*Information shown:*
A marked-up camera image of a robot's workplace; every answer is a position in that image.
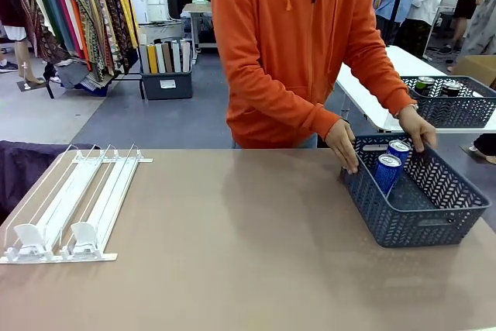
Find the dark purple cloth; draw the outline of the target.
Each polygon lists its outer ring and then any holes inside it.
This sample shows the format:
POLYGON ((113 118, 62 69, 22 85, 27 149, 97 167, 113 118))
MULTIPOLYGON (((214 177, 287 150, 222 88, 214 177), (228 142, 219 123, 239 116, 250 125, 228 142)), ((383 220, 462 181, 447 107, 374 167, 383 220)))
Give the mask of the dark purple cloth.
POLYGON ((53 161, 67 148, 89 150, 91 144, 38 144, 0 141, 0 225, 53 161))

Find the rack of hanging patterned fabrics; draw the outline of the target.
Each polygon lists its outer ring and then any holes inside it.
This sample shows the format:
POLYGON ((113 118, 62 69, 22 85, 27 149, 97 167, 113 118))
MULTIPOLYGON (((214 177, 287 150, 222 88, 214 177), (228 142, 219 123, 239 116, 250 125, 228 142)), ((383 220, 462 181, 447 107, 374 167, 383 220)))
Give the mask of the rack of hanging patterned fabrics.
POLYGON ((35 55, 46 66, 79 62, 102 81, 138 62, 138 25, 130 0, 20 0, 35 55))

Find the blue drink can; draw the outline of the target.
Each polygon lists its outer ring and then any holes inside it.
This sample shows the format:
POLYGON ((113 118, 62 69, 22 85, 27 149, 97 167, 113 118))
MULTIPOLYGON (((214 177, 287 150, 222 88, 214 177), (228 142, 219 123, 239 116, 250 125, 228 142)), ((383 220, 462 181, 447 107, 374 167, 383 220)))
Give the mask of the blue drink can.
POLYGON ((411 147, 401 140, 392 140, 387 145, 387 165, 394 166, 398 172, 404 168, 405 162, 410 155, 411 147))
POLYGON ((383 153, 378 157, 374 179, 385 196, 388 196, 391 192, 402 168, 403 163, 401 159, 395 155, 383 153))

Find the mannequin in grey dress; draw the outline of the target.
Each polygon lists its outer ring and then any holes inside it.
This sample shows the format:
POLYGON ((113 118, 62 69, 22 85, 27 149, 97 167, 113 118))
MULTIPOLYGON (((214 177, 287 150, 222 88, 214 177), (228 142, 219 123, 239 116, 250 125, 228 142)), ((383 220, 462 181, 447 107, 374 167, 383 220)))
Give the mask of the mannequin in grey dress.
POLYGON ((461 55, 496 55, 496 0, 482 0, 477 7, 461 55))

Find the light grey sample board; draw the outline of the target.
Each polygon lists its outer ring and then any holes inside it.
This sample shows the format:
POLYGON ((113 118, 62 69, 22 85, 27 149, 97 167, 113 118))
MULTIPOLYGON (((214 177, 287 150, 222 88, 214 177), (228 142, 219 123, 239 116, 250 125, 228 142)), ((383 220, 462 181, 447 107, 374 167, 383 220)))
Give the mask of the light grey sample board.
POLYGON ((180 44, 176 40, 172 40, 170 42, 170 44, 171 44, 171 49, 173 52, 174 72, 175 73, 181 73, 182 67, 181 67, 180 44))

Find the white sample board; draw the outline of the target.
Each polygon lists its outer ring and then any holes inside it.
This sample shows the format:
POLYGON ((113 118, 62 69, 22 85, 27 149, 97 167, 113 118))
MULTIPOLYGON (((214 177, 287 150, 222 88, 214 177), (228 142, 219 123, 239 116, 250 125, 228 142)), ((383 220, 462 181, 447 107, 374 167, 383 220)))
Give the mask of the white sample board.
POLYGON ((158 72, 164 74, 166 72, 166 65, 164 61, 164 53, 161 43, 156 43, 155 45, 156 55, 157 55, 157 66, 158 72))

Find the yellow sample board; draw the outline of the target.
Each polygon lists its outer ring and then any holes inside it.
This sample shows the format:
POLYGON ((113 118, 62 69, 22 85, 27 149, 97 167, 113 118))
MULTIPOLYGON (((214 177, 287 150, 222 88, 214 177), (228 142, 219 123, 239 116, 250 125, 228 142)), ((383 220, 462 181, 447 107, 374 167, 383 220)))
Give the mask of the yellow sample board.
POLYGON ((147 55, 151 74, 158 73, 156 47, 153 43, 147 45, 147 55))

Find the person's right forearm orange sleeve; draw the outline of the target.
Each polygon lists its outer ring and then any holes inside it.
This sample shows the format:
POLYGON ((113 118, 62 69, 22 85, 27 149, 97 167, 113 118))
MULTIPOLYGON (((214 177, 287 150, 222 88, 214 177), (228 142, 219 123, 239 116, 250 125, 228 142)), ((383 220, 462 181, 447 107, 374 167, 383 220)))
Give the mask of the person's right forearm orange sleeve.
POLYGON ((326 134, 341 118, 313 102, 307 86, 286 87, 271 81, 260 101, 260 111, 274 120, 298 131, 326 134))

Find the person's right hand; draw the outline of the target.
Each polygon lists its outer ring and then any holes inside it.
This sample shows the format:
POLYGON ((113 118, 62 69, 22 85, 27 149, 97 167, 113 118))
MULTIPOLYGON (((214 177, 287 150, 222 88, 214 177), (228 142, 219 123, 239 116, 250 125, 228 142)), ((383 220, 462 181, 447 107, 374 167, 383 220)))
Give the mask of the person's right hand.
POLYGON ((325 143, 348 174, 358 172, 359 161, 353 148, 355 136, 348 122, 339 119, 325 136, 325 143))

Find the brown sample board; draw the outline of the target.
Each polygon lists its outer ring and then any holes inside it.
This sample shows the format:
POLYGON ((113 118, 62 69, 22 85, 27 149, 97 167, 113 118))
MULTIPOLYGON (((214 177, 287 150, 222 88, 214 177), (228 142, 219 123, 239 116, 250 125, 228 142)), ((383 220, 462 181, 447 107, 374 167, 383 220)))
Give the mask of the brown sample board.
POLYGON ((171 55, 170 44, 168 42, 163 42, 161 44, 161 47, 162 47, 166 72, 172 73, 174 69, 172 66, 171 56, 170 56, 171 55))

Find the green black drink can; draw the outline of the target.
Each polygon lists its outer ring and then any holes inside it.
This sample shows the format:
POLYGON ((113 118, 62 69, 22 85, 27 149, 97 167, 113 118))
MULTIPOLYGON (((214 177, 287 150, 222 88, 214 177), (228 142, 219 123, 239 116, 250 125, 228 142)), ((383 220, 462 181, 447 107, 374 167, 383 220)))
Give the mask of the green black drink can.
POLYGON ((434 78, 421 76, 416 79, 414 90, 417 94, 428 97, 435 83, 434 78))

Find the grey storage bin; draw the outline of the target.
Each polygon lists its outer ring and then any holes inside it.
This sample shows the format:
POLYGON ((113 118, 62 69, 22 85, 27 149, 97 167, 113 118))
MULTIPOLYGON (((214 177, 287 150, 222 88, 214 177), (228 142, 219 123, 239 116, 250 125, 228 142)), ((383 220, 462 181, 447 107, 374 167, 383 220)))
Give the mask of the grey storage bin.
POLYGON ((191 72, 141 74, 143 92, 148 100, 192 98, 191 72))

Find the beige sample board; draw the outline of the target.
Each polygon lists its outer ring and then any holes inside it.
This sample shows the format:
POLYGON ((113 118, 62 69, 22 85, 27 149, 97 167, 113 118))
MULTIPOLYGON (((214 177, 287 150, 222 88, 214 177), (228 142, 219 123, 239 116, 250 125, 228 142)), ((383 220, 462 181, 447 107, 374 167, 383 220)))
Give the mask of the beige sample board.
POLYGON ((191 70, 191 44, 189 41, 181 40, 182 71, 188 73, 191 70))

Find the white can dispenser rack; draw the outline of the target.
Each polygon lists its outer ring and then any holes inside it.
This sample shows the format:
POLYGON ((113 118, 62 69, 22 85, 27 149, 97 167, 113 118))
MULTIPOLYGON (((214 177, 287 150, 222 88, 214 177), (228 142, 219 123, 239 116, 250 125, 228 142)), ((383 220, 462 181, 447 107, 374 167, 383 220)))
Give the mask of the white can dispenser rack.
POLYGON ((107 245, 139 166, 132 145, 70 145, 0 227, 0 265, 112 262, 107 245))

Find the grey plastic basket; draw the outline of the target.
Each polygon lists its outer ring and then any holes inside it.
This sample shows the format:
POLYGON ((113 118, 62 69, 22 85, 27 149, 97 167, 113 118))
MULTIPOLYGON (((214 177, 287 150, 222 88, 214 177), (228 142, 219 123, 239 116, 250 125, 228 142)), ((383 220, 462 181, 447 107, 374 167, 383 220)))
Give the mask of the grey plastic basket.
POLYGON ((461 243, 491 203, 430 146, 411 150, 395 184, 383 193, 375 171, 394 140, 412 144, 404 133, 358 136, 358 172, 340 174, 371 235, 387 248, 461 243))
POLYGON ((496 91, 467 76, 426 76, 436 83, 429 96, 415 92, 415 81, 421 76, 403 76, 401 79, 409 88, 410 96, 417 101, 418 113, 436 128, 484 128, 496 111, 496 91), (457 97, 440 97, 446 81, 455 80, 462 84, 457 97))

*Problem description:*
Please copy nothing but the lines from the one that holds "Find the white can" through the last line of the material above, exactly as written.

*Response:*
Find the white can dispenser rack; draw the outline of the target.
Each polygon lists its outer ring and then any holes inside it.
This sample shows the format:
POLYGON ((113 118, 62 69, 22 85, 27 149, 97 167, 113 118))
MULTIPOLYGON (((214 177, 287 150, 222 88, 214 177), (228 142, 219 123, 239 116, 250 125, 228 142)), ((383 220, 462 181, 447 107, 374 167, 383 220)))
Give the mask of the white can dispenser rack.
POLYGON ((107 245, 139 166, 132 145, 70 145, 0 227, 0 265, 112 262, 107 245))

Find the grey plastic basket; draw the outline of the target.
Each polygon lists its outer ring and then any holes inside it.
This sample shows the format:
POLYGON ((113 118, 62 69, 22 85, 27 149, 97 167, 113 118))
MULTIPOLYGON (((214 177, 287 150, 222 88, 214 177), (228 142, 219 123, 239 116, 250 125, 228 142)), ((383 220, 462 181, 447 107, 374 167, 383 220)))
Give the mask of the grey plastic basket.
POLYGON ((461 243, 491 203, 430 146, 411 150, 395 184, 383 193, 375 171, 394 140, 412 144, 404 133, 358 136, 358 172, 340 174, 371 235, 387 248, 461 243))
POLYGON ((496 91, 467 76, 426 76, 436 83, 429 96, 415 92, 415 81, 421 76, 403 76, 401 79, 409 88, 410 96, 417 101, 418 113, 436 128, 484 128, 496 111, 496 91), (457 97, 440 97, 446 81, 455 80, 462 84, 457 97))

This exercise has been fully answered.